------ Available records

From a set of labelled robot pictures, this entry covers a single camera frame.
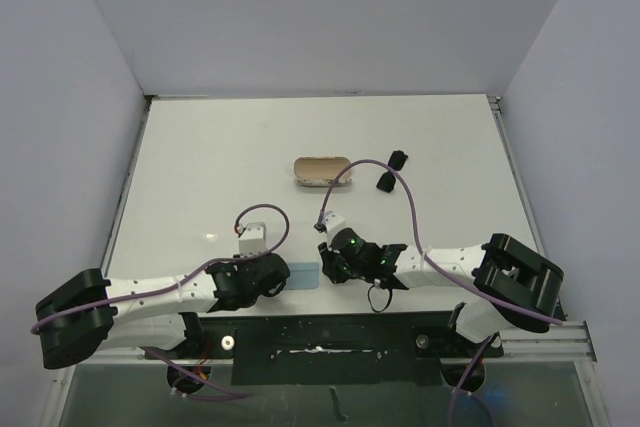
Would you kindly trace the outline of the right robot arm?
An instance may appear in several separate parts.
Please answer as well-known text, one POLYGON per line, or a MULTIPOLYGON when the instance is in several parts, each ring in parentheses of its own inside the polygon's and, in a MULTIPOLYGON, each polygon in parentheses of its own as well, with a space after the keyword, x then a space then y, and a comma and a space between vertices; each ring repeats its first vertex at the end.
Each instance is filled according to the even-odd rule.
POLYGON ((486 338, 514 327, 546 333, 564 272, 515 238, 495 233, 484 244, 432 249, 422 256, 407 244, 378 245, 345 227, 318 245, 322 272, 334 284, 359 280, 392 293, 460 287, 476 298, 456 306, 445 331, 448 349, 469 355, 486 338))

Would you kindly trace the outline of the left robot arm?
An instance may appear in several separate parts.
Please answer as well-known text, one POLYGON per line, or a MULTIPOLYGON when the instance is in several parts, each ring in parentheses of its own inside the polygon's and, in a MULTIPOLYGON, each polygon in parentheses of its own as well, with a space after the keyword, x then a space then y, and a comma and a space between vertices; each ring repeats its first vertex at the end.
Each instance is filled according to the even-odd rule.
POLYGON ((36 304, 32 332, 48 370, 113 348, 156 347, 190 358, 204 343, 200 315, 251 307, 281 292, 289 277, 275 253, 209 261, 176 277, 116 279, 87 269, 36 304))

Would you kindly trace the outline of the blue cleaning cloth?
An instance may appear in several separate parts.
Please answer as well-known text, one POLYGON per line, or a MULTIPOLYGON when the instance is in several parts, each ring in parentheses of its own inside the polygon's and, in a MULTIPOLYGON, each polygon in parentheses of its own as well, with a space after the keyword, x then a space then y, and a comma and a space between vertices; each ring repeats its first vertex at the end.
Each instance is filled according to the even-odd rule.
POLYGON ((320 265, 318 262, 298 262, 288 264, 290 276, 286 281, 286 290, 313 290, 320 284, 320 265))

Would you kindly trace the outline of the patterned glasses case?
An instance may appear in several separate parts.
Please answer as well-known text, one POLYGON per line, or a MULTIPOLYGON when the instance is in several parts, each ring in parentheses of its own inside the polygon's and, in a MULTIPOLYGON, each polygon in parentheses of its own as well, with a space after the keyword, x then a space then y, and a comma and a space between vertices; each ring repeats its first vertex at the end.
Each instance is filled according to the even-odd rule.
POLYGON ((300 187, 329 187, 351 161, 346 157, 299 157, 294 161, 294 182, 300 187))

------------

Transcribe the listing in full and omit the pictures.

From a set of labelled robot pictures, this entry covers a single camera frame.
Would you kindly trace the outline of the right robot arm?
An instance may appear in several separate parts.
Please answer as well-known text, one POLYGON per line, or a MULTIPOLYGON when the instance is in several parts, each ring in parentheses of its own inside the polygon's and, in a MULTIPOLYGON, each polygon in parentheses of its own as well, with a space after the keyword, x then a space then y, and a comma and a space between vertices; each ring repeats its first vertex at the end.
Each instance is filled according to the even-odd rule.
POLYGON ((486 338, 514 327, 546 333, 564 272, 515 238, 495 233, 484 244, 432 249, 422 256, 407 244, 378 245, 345 227, 318 245, 322 272, 334 284, 359 280, 392 293, 460 287, 476 298, 456 306, 445 331, 448 349, 469 355, 486 338))

Would you kindly trace the outline of the left robot arm?
An instance may appear in several separate parts.
Please answer as well-known text, one POLYGON per line, or a MULTIPOLYGON when the instance is in several parts, each ring in parentheses of its own inside the polygon's and, in a MULTIPOLYGON, each polygon in parentheses of its own as well, with a space after the keyword, x then a space then y, and a comma and a space between vertices; each ring repeats its first vertex at the end.
Each instance is filled according to the even-odd rule.
POLYGON ((36 304, 32 332, 48 370, 113 348, 156 347, 190 358, 204 343, 200 315, 251 307, 281 292, 289 277, 275 253, 209 261, 176 277, 116 279, 87 269, 36 304))

Would you kindly trace the outline of the blue cleaning cloth?
An instance may appear in several separate parts.
Please answer as well-known text, one POLYGON per line, or a MULTIPOLYGON when the instance is in several parts, each ring in parentheses of its own inside the polygon's and, in a MULTIPOLYGON, each polygon in parentheses of its own as well, with a space after the keyword, x then a space then y, and a comma and a space between vertices; each ring repeats its first vertex at the end.
Each instance is filled according to the even-odd rule.
POLYGON ((320 265, 318 262, 298 262, 288 264, 290 276, 286 281, 286 290, 313 290, 320 284, 320 265))

Would you kindly trace the outline of the patterned glasses case?
An instance may appear in several separate parts.
Please answer as well-known text, one POLYGON per line, or a MULTIPOLYGON when the instance is in several parts, each ring in parentheses of its own inside the polygon's and, in a MULTIPOLYGON, each polygon in parentheses of its own as well, with a space after the keyword, x then a space then y, and a comma and a space between vertices; each ring repeats its first vertex at the end.
Each instance is filled according to the even-odd rule.
POLYGON ((300 187, 329 187, 351 161, 346 157, 299 157, 294 161, 294 182, 300 187))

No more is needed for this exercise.